The class of securities to which this statement on Schedule 13D relates is the Common Stock of the Issuer. The principal executive office of the Issuer is 45 First Avenue, Waltham, MA 02451.
 
ITEM 2. IDENTITY AND BACKGROUND.
 
(a) This statement is being filed by Mr. and Mrs. Paris and Aliki Nicolaides, as Reporting Persons.

(b) The business address for each Reporting Persons is c/o American DG Energy Inc., 45 First Avenue, Waltham MA, 02451.

(c) Not applicable

(d) None of the Reporting Persons has, during the last five years, been convicted in a criminal proceeding (excluding traffic violations or similar misdemeanors).

(e) None of the Reporting Persons has, during the last five years, been a party to a civil proceeding of a judicial or administrative body of competent jurisdiction and as a result of such proceeding was or is subject to a judgment, decree or final order enjoining future violations of, or prohibiting or mandating activities subject to, federal or state securities laws or finding any violation with respect to such laws.

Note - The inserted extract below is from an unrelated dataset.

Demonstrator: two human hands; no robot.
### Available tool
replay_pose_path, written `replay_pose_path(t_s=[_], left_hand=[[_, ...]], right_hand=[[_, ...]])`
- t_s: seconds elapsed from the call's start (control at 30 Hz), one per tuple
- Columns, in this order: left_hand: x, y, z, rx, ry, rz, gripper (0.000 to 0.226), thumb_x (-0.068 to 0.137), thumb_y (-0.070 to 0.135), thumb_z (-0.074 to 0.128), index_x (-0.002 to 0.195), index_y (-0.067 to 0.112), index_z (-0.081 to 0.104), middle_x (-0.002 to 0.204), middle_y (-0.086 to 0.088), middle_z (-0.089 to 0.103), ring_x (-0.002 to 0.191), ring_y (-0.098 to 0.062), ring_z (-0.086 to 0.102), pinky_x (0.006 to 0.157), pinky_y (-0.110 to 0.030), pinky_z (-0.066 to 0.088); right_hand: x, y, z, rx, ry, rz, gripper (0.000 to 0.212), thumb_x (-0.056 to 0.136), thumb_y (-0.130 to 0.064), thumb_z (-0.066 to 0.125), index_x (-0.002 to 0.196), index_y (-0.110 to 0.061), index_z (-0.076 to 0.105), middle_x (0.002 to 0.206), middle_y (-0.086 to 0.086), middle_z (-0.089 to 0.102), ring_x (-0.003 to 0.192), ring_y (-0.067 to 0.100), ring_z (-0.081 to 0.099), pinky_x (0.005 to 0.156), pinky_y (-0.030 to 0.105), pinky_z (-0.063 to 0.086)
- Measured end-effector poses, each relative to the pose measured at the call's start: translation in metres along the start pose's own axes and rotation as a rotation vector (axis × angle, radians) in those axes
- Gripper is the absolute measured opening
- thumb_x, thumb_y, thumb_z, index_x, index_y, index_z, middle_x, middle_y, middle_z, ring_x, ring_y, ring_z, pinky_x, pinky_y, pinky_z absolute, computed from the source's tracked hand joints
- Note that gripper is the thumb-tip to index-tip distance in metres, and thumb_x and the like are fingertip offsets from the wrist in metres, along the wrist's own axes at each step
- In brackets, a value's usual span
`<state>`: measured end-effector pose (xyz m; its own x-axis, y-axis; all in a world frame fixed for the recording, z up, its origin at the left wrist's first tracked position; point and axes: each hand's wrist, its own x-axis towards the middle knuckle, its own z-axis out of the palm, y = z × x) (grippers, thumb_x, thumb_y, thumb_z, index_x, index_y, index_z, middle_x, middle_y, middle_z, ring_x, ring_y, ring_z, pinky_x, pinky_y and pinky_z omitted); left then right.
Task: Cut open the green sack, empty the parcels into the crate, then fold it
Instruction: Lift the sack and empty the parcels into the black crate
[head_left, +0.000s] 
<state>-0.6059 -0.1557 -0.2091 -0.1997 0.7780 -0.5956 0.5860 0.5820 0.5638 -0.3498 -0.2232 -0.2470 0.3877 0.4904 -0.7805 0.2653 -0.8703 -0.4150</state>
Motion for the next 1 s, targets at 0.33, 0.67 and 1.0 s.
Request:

(f) Each Reporting Persons is a Greek citizens.
 
ITEM 3. SOURCE AND AMOUNT OF FUNDS OR OTHER CONSIDERATION.
 
The Reporting Persons used personal funds to acquire 1,440,000 shares of Common Stock. The remaining, 10,196,847 shares of Common Stock, were gifted to the John N. Hatsopolous 1989 Family Trust for the benefit of Nia and Alexander Hatsopolous, (the "1989 Family Trust"). The Reporting Persons are trustees of the 1989 Family Trust. Through their appointment as trustees of the 1989 Family Trust each Reporting Person is deemed to beneficially own the shares of the common stock held by the 1989 Family Trust.

ITEM 4. PURPOSE OF TRANSACTION.
 
The Reporting Persons beneficially own 11,636,847 shares, or 22.9%, of the Issuers Common Stock as of January 29, 2016. All shares of Common Stock held by the Reporting Persons were acquired for investment purposes.
ITEM 5. INTEREST IN SECURITIES OF THE ISSUER.

(a) As of the date hereof, each of the Reporting Persons may be deemed to be the beneficial owner of 11,636,847 shares of Common Stock, constituting 22.9% of the Common Stock based upon 50,684,095 shares of Common Stock outstanding as of December 31, 2015. 1,440,000 shares of Common Stock are held jointly and directly by the Reporting Persons and 10,196,847 shares of Common Stock are indirectly and jointly held by the Reporting Persons as trustees of 1989 Family Trust.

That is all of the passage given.